Todavia, a ruptura do tecido social nos casos em que a convivência intrafamiliar já era fragilizada por situações de violência faz com que essas ocorrências fiquem ainda mais invisibilizadas, menos expostas aos órgãos de proteção ou mesmo aos constrangimentos sociais.

Dados do Disque Direitos Humanos, “Disque 100”, serviço de recebimento de denúncias do Governo Federal, mostram que mais de 82% das violações foram praticadas por pessoas com algum vínculo de convivência com a criança ou adolescente, dentre estes pais, tios, padrinhos, avós e primos da vítima. Esse contexto é permeado por segredos em torno da violência sexual, tais como a dificuldade que a criança tem em entender o ato violento; em contar caso algo aconteça; o fato de serem raros os casos com testemunhas; o descrédito com que por vezes é tratada pelo interlocutor; o medo que o interlocutor tem do abusador; e mesmo que sejam acionados os órgãos de responsabilização, a maior parte dos exames apresentam resultado inconclusivo. Assim são muitos os fatores que fazem com que as crianças e adolescentes não sejam protegidos de seus violadores.

Nesse contexto complexo, a denúncia é de grande valia, posto que é por meio dela que o poder público inicia o processo de responsabilização do autor e de proteção da vítima. Todavia, para uma proteção eficaz dessa criança ou adolescente, se faz necessário o engajamento de diversos órgãos, como delegacia especializada para a investigação, Instituto Médico Legal para fazer o exame de corpo delito, Ministério Público para acolher o inquérito e apresentar ao judiciário, julgamento pelo poder judiciário; pelo âmbito protetivo, escuta qualificada dessa criança ou adolescente, escuta psicossocial dessas famílias para a avaliação de fatores de risco. São várias frentes que precisam convergir para que se dê um atendimento adequado a essa vítima.

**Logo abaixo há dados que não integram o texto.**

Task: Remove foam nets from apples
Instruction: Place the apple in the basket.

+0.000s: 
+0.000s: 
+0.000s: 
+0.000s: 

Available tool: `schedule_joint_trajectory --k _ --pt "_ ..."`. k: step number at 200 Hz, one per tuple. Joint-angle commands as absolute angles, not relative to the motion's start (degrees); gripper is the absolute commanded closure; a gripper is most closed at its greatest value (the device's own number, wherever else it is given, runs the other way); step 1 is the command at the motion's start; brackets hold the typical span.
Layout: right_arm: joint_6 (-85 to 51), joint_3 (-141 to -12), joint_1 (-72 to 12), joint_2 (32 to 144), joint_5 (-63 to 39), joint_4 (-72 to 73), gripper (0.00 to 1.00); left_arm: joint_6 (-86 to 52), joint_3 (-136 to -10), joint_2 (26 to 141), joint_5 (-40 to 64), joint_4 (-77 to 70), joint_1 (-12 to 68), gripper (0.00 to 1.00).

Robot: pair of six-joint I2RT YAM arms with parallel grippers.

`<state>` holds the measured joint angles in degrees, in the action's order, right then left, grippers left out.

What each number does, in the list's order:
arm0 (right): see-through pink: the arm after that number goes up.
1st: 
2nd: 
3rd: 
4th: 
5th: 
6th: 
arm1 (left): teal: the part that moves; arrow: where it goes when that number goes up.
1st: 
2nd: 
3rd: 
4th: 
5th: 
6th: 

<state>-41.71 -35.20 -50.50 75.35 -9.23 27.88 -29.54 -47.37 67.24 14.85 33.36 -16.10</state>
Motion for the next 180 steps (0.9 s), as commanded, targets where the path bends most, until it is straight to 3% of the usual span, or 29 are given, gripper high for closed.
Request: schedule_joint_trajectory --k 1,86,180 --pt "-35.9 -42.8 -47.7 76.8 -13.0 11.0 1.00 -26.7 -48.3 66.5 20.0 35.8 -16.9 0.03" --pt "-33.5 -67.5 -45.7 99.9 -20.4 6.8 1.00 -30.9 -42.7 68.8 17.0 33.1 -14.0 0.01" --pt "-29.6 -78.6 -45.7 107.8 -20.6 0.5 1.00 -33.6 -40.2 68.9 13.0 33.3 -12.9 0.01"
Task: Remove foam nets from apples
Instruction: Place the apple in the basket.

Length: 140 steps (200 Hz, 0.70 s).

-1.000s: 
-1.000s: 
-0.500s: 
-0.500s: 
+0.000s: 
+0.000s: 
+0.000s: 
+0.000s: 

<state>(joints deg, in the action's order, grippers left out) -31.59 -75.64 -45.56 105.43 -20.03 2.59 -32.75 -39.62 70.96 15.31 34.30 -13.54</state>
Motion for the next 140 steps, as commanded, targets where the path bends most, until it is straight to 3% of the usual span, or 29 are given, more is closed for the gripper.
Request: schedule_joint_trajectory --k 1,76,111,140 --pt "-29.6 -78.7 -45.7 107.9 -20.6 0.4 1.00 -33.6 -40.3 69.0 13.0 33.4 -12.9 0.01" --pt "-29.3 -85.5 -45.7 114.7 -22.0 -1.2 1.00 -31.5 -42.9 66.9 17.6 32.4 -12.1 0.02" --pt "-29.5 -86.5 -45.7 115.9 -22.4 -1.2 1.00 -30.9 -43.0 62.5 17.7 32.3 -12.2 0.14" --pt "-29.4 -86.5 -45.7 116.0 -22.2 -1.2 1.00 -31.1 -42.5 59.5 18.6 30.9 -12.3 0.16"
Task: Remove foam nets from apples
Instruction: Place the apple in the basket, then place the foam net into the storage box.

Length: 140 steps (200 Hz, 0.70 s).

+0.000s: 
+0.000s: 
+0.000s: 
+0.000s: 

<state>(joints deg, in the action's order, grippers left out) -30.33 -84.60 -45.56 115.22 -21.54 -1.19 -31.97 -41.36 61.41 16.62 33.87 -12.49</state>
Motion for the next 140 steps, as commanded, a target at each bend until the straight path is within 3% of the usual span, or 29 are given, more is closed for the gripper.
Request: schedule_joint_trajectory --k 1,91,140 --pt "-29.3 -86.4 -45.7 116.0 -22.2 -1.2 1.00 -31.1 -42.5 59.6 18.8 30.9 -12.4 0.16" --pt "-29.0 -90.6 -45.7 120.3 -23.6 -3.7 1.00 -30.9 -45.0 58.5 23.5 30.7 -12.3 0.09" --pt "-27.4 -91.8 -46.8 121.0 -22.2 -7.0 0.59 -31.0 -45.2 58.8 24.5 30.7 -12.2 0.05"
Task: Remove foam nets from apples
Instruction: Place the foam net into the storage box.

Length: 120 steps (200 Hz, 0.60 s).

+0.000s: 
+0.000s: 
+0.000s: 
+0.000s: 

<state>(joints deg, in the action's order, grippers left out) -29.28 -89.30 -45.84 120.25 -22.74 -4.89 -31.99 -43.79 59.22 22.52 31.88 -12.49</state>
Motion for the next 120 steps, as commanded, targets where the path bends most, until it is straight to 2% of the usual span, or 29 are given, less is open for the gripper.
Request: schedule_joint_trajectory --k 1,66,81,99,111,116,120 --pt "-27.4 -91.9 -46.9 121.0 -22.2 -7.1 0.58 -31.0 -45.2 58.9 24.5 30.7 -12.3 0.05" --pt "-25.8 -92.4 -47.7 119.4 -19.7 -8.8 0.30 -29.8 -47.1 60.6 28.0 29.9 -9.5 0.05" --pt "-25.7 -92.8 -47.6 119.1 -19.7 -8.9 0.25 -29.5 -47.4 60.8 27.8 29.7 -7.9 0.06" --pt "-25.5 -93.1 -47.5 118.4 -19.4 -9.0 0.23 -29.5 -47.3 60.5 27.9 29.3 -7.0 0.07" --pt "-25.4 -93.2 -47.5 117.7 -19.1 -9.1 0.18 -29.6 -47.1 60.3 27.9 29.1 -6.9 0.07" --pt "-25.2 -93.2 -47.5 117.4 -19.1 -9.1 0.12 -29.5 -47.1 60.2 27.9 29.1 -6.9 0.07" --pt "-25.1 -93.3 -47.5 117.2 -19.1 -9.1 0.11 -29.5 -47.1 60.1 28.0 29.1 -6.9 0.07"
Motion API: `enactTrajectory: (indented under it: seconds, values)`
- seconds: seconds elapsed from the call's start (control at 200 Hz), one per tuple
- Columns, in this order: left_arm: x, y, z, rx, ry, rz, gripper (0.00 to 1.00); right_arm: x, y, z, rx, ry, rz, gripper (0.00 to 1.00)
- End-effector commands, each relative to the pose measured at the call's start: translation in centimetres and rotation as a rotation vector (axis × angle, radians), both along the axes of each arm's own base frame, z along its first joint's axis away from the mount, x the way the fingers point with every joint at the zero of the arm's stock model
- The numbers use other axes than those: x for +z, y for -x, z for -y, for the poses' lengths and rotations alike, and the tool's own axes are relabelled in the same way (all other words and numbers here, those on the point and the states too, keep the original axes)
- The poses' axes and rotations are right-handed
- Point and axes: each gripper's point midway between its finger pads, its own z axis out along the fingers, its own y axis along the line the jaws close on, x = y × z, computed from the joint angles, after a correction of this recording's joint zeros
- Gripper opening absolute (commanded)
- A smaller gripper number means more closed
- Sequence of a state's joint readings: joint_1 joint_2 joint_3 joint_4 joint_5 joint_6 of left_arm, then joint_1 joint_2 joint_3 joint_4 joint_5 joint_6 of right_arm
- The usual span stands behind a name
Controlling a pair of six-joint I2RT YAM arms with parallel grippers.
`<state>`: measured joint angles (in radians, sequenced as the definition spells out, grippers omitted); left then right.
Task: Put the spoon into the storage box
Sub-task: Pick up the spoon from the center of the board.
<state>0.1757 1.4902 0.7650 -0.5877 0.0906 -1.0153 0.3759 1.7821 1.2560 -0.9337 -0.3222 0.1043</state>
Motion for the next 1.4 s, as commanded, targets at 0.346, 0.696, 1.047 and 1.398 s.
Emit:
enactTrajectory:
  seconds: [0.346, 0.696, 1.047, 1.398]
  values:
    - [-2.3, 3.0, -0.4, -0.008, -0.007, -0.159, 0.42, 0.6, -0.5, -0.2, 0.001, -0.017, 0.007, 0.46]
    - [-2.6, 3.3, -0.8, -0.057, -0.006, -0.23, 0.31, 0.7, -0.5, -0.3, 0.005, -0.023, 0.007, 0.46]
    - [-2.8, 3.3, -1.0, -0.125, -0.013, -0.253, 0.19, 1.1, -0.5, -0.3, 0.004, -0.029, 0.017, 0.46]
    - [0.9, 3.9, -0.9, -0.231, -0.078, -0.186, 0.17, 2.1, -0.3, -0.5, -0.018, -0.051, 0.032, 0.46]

No mês de maio, especificamente no dia 18, foi instituído pela Lei Federal nº 9.970/2000 como o “Dia Nacional de Combate ao Abuso e à Exploração Sexual de Crianças e Adolescentes”. A escolha dessa data se deu devido ao estupro e assassinato de Araceli Cabreira Sanches Crespo, de 8 anos de idade, ocorrido em 1973, em Vitória/ES, cujos responsáveis eram de conhecimento da população e permaneceram impunes até a prescrição dos crimes. Isso mobilizou a população para a instituição da data no ano 2000, a partir de então ficou fixado o dia 18 de maio.

Iniciativas de Centros Integrados de Enfrentamento à Violência Sexual foram estão sendo discutidos em vários estados, mas foram implantados apenas em seis deles. Isso se dá em função da percepção dos órgãos federais não terem acolhido os Centros em nenhuma pasta específica, não terem aportado qualquer tipo de fomento a essas ações, apesar da Lei nº 13.431 de 4 de abril de 2017 que descreve o atendimento integrado como forma adequada de como o Estado deve intervir nos casos de violência sexual contra esse seguimento da população.

Nesse último ponto reside uma questão crucial, mas que ainda não tem tido a devida atenção: como as políticas públicas de gestão pública podem contribuir para o enfrentamento da violência sexual? Uma primeira resposta remete à falta de capacitação dos gestores acerca do tema, algo que reflete no escasso orçamento destinado para ações de combate a esta violação de direitos e, sobremaneira, um deslocamento desse enfrentamento apenas a áreas tradicionalmente interessadas, como a assistência social e saúde. Entretanto, não é possível que o Poder Executivo tenha sucesso em sua atribuição protetiva se os dirigentes das pastas de planejamento, orçamento, gestão e governadoria não se apropriarem do assunto, especialmente em um contexto de crise sanitária, econômica, política e social em que o país está imerso.

No fim, são as crianças e adolescentes as mais expostas aos descalabros da crise, sendo vítimas de violências e outras violações de direitos de maneira sistêmica e crônica. Por tudo isso, a data precisa ser lembrada ainda mais do que nos outros anos. E as reflexões não podem ser apenas teóricas, são necessárias ações. Como as pessoas, grupos, ONGs podem se implicar no enfrentamento? As ações podem ser desde as denúncias, fortalecimento dos órgãos, mas principalmente pela cobrança de que o Estado forneça um atendimento protetivo e intersetorial a essas vítimas, qualificando desde a escuta até a responsabilização.